BEGIN MATERIAL SHOWN
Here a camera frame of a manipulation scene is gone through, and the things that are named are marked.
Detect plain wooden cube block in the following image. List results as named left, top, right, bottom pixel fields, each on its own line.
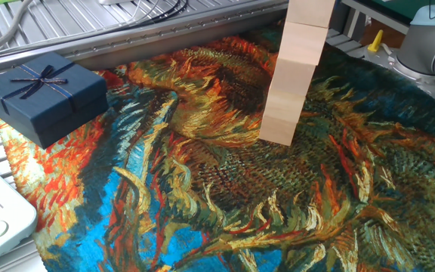
left=269, top=57, right=316, bottom=97
left=285, top=0, right=337, bottom=29
left=277, top=20, right=330, bottom=66
left=258, top=114, right=298, bottom=147
left=261, top=88, right=307, bottom=125

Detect sunflower painting print cloth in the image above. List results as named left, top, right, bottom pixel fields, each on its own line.
left=0, top=18, right=435, bottom=272

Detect navy gift box with ribbon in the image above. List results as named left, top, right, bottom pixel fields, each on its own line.
left=0, top=51, right=110, bottom=150

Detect yellow plastic piece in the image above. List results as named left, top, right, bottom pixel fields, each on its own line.
left=366, top=29, right=385, bottom=54

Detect aluminium slotted rail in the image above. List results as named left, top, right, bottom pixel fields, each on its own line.
left=0, top=0, right=290, bottom=76

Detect thin black cables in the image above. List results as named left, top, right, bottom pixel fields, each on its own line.
left=69, top=0, right=190, bottom=37

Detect thick grey cable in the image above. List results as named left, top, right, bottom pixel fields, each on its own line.
left=0, top=0, right=35, bottom=60

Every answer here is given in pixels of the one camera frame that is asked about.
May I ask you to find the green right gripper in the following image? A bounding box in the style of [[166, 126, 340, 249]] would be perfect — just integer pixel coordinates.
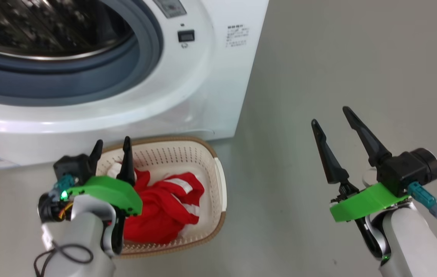
[[311, 107, 411, 223]]

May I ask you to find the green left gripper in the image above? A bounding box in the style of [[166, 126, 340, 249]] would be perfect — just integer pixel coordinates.
[[65, 136, 143, 216]]

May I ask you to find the red and white garment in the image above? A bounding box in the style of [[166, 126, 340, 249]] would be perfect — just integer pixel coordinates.
[[107, 162, 205, 245]]

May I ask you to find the cream basket brown rim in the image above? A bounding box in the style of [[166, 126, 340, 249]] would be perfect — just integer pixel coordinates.
[[95, 135, 227, 258]]

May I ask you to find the white washing machine body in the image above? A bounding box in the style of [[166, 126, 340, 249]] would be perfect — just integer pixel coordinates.
[[0, 0, 269, 170]]

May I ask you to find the perforated steel drum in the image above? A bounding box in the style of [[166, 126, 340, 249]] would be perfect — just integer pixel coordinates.
[[0, 0, 136, 61]]

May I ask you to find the grey warning sticker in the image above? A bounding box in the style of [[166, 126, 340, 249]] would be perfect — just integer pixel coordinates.
[[153, 0, 187, 18]]

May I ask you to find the teal cable connector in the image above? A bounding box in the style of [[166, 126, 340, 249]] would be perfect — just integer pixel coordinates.
[[407, 182, 437, 219], [48, 174, 78, 200]]

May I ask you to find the thin black cable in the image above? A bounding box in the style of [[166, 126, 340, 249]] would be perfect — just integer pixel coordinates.
[[33, 240, 95, 277]]
END MATERIAL SHOWN
Output the records verbatim, every one of them, and keep the pictures out.

Here a camera frame of a manipulation scene is gone through, and the things that are named are marked.
Detect plain wooden cube block in the following image. List results as named left, top, right, bottom pixel fields, each on its own line.
left=269, top=57, right=316, bottom=97
left=285, top=0, right=337, bottom=29
left=277, top=20, right=330, bottom=66
left=258, top=114, right=298, bottom=147
left=261, top=88, right=307, bottom=125

Detect sunflower painting print cloth in the image above. List results as named left, top, right, bottom pixel fields, each on its own line.
left=0, top=18, right=435, bottom=272

Detect navy gift box with ribbon in the image above. List results as named left, top, right, bottom pixel fields, each on its own line.
left=0, top=51, right=110, bottom=150

Detect yellow plastic piece in the image above. List results as named left, top, right, bottom pixel fields, each on its own line.
left=366, top=29, right=385, bottom=54

Detect aluminium slotted rail in the image above. List results as named left, top, right, bottom pixel fields, each on its own line.
left=0, top=0, right=290, bottom=76

Detect thin black cables in the image above. List results as named left, top, right, bottom pixel fields, each on its own line.
left=69, top=0, right=190, bottom=37

Detect thick grey cable in the image above. List results as named left, top, right, bottom pixel fields, each on its own line.
left=0, top=0, right=35, bottom=60

Every answer here is given in pixels of the one camera frame that is asked about.
May I ask you to find the green right gripper in the following image? A bounding box in the style of [[166, 126, 340, 249]] would be perfect — just integer pixel coordinates.
[[311, 107, 411, 223]]

May I ask you to find the green left gripper in the image above? A bounding box in the style of [[166, 126, 340, 249]] would be perfect — just integer pixel coordinates.
[[65, 136, 143, 216]]

May I ask you to find the red and white garment in the image above? A bounding box in the style of [[166, 126, 340, 249]] would be perfect — just integer pixel coordinates.
[[107, 162, 205, 245]]

May I ask you to find the cream basket brown rim in the image above? A bounding box in the style of [[166, 126, 340, 249]] would be perfect — just integer pixel coordinates.
[[95, 135, 227, 258]]

May I ask you to find the white washing machine body in the image above? A bounding box in the style of [[166, 126, 340, 249]] would be perfect — just integer pixel coordinates.
[[0, 0, 269, 170]]

May I ask you to find the perforated steel drum in the image above? A bounding box in the style of [[166, 126, 340, 249]] would be perfect — just integer pixel coordinates.
[[0, 0, 136, 61]]

May I ask you to find the grey warning sticker in the image above? A bounding box in the style of [[166, 126, 340, 249]] would be perfect — just integer pixel coordinates.
[[153, 0, 187, 18]]

May I ask you to find the teal cable connector in the image above? A bounding box in the style of [[166, 126, 340, 249]] would be perfect — just integer pixel coordinates.
[[407, 182, 437, 219], [48, 174, 78, 200]]

May I ask you to find the thin black cable in the image above? A bounding box in the style of [[166, 126, 340, 249]] would be perfect — just integer pixel coordinates.
[[33, 240, 95, 277]]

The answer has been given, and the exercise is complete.